Graphulo: Graph Analytics in Apache Accumulo

Back to Schedule



APIs / Frameworks Graph


In this presentation, we will describe Graphulo, a tool built for Apache Accumulo to enable in-database graph analytics. Specifically, we will describe its architecture, usage, and application to graph algorithms of interest to the community. Graphs are used in many applications to determine the relationship between various entities and understand how complex networks are structured. As the size of graphs increase rapidly, performing efficient large-scale graph analytics can be difficult. Graphulo leverages the Accumulo computational infrastructure to perform graph analytics directly in-database. Fundamentally, Graphulo conforms to the GraphBLAS standard that has demonstrated its ability to represent diverse graph analytics. This ensures that Graphulo can be applied to a wide variety of analytics and can grow with the GraphBLAS community.

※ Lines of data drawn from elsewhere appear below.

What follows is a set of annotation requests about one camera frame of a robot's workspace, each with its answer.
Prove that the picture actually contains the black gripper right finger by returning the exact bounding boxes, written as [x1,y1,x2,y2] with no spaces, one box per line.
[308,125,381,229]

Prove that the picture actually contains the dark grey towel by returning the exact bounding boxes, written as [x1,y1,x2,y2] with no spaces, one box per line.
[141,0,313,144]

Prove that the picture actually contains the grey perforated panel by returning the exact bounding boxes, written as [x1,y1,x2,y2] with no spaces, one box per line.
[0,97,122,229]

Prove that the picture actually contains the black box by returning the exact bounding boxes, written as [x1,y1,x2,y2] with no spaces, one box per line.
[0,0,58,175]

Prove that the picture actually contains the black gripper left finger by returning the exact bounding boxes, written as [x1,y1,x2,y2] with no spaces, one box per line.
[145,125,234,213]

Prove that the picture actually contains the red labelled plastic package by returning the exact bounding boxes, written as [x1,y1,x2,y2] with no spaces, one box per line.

Further, this representation allows us to naturally connect Graphulo with emerging polystore database systems. Initial results obtained using Graphulo indicate scalability and applicability to a wide variety of graph problems. Finally, we solicit feedback from the Accumulo community and describe our future development goals.


Dr. Vijar Gadepally
Scientist, Massachusetts Institute of Technology
Dr. Vijay Gadepally is a scientist at MIT's Lincoln Laboratory and Computer Science and Artificial Intelligence Laboratory (CSAIL). Vijay's research is in the area of high performance computing, big data/IoT systems, security, analytics, and advanced database technologies. He holds a Ph.D. in Electrical and Computer Engineering from The Ohio State University and a B.Tech degree in Electrical Engineering from the Indian Institute of Technology (IIT), Kanpur. At Ohio State, Vijay’s research focused on high performance computing, intelligent transportation systems and mathematical models for driver behavior. Vijay has also worked at Raytheon Company and Rensselaer Polytechnic Institute. Vijay has over 50 peer reviewed publications and talks.
Dr. Timothy Weale
Scientist, Department of Defense (DoD)
Dr. Timothy Weale is a scientist with the U.S. Department of Defense. Dr. Weale currently researches enterprise computing technologies, with a focus on big data infrastructure. He previously led software efforts in the area of information sharing and compliance. Dr. Weale holds a Ph.D. in Computer Science and Engineering from The Ohio State University and a Bachelors of Science degree in Computer Science from the University of Dayton.
Jeremy Kepner
Laboratory Fellow, Massachusetts Institute of Technology
Dr. Jeremy Kepner is an MIT Lincoln Laboratory Fellow who brought supercomputing to Lincoln Laboratory through the establishment of LLGrid, the Massachusetts Green High Performance Computing Center, and the MIT Lincoln Laboratory Supercomputing Center. He developed a novel database management language and schema (D4M) and is the architect of pMatlab (Parallel Matlab Toolbox), which is used by hundreds of Lincoln Laboratory staff and tens of thousands of scientists and engineers worldwide. Using the Accumulo database, his team has set world records in database performance. He also led the development of the Parallel Vector Tile Optimizing Library, which earned a 2011 R&D 100 Award. Dr. Kepner leads a number of standards groups and has chaired the IEEE HPEC Conference for many years. He has authored two SIAM bestselling books on parallel MATLAB and graph algorithms.
Dylan Hutchison
Graduate Student, University of Washington
As a University of Washington graduate student and avid idealist, Dylan Hutchison bridges databases and high performance computing in order to build faster, more universal data management systems. He emphasizes a mathematics-first approach, grounded in relational and linear algebra. Starting from work at the MIT Lincoln Laboratory, Dylan authored the Graphulo library for matrix processing in the Apache Accumulo database. He is supported by a National Science Foundation fellowship and holds a B.E. in Computer Engineering, M.S. in Computer Science, and M.S. in Applied Mathematics from Stevens Institute of Technology.